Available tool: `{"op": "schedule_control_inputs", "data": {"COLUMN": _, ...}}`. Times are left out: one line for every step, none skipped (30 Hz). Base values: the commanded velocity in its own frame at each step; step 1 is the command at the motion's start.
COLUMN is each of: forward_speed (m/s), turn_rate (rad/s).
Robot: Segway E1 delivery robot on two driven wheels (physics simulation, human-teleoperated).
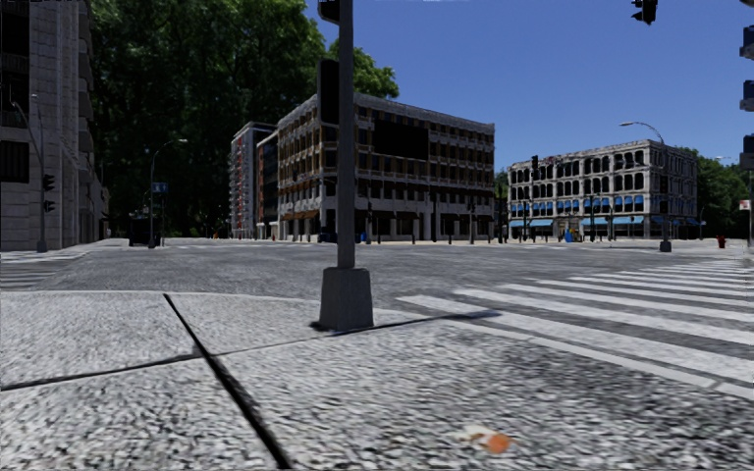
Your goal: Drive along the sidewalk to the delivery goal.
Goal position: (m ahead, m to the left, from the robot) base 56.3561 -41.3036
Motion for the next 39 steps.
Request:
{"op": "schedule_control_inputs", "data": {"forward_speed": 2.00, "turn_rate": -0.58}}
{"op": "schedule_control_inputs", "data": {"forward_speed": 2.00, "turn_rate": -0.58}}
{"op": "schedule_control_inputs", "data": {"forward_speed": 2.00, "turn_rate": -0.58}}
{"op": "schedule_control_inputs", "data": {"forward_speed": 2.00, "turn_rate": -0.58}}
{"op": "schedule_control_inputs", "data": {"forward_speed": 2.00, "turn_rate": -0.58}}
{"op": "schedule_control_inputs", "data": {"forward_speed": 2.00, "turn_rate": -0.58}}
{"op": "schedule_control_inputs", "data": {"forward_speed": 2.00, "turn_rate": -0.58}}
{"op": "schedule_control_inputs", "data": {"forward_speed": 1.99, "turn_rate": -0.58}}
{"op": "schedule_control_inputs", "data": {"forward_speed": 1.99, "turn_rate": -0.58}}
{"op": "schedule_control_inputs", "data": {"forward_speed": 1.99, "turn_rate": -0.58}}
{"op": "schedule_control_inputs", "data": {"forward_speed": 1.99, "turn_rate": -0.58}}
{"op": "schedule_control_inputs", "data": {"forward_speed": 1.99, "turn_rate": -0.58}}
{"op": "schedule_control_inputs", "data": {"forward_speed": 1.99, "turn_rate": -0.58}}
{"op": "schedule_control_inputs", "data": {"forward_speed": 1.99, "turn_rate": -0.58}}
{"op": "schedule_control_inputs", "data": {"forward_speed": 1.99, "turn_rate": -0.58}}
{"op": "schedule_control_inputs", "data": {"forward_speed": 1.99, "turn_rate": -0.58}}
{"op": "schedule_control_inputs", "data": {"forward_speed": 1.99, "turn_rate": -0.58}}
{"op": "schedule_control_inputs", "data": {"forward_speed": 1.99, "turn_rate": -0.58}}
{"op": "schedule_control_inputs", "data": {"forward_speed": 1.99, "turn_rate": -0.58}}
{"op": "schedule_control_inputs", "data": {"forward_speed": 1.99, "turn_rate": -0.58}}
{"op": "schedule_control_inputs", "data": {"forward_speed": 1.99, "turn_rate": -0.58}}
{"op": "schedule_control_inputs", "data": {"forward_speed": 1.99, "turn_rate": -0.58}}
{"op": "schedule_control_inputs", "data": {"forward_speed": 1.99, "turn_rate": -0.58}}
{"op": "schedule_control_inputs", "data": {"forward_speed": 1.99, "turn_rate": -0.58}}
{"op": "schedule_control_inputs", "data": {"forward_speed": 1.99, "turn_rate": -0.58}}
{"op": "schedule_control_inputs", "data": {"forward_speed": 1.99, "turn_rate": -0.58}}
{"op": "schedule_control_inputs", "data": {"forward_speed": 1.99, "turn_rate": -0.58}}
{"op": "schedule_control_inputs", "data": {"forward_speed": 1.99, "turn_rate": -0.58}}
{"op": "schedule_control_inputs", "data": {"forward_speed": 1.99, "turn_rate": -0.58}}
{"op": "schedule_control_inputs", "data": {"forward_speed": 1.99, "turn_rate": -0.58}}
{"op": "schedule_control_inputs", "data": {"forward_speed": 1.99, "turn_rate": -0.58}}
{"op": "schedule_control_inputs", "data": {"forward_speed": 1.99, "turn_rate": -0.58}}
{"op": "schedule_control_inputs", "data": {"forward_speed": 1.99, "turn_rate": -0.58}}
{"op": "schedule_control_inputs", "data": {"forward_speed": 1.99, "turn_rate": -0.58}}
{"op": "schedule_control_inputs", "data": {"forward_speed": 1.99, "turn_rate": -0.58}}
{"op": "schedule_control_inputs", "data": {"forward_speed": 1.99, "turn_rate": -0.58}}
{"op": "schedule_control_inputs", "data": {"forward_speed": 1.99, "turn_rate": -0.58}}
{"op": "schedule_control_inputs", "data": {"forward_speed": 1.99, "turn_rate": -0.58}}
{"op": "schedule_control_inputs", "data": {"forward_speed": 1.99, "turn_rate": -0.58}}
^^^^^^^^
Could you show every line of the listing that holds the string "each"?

Available tool: `{"op": "schedule_control_inputs", "data": {"COLUMN": _, ...}}`. Times are left out: one line for every step, none skipped (30 Hz). Base values: the commanded velocity in its own frame at each step; step 1 is the command at the motion's start.
COLUMN is each of: forward_speed (m/s), turn_rate (rad/s).

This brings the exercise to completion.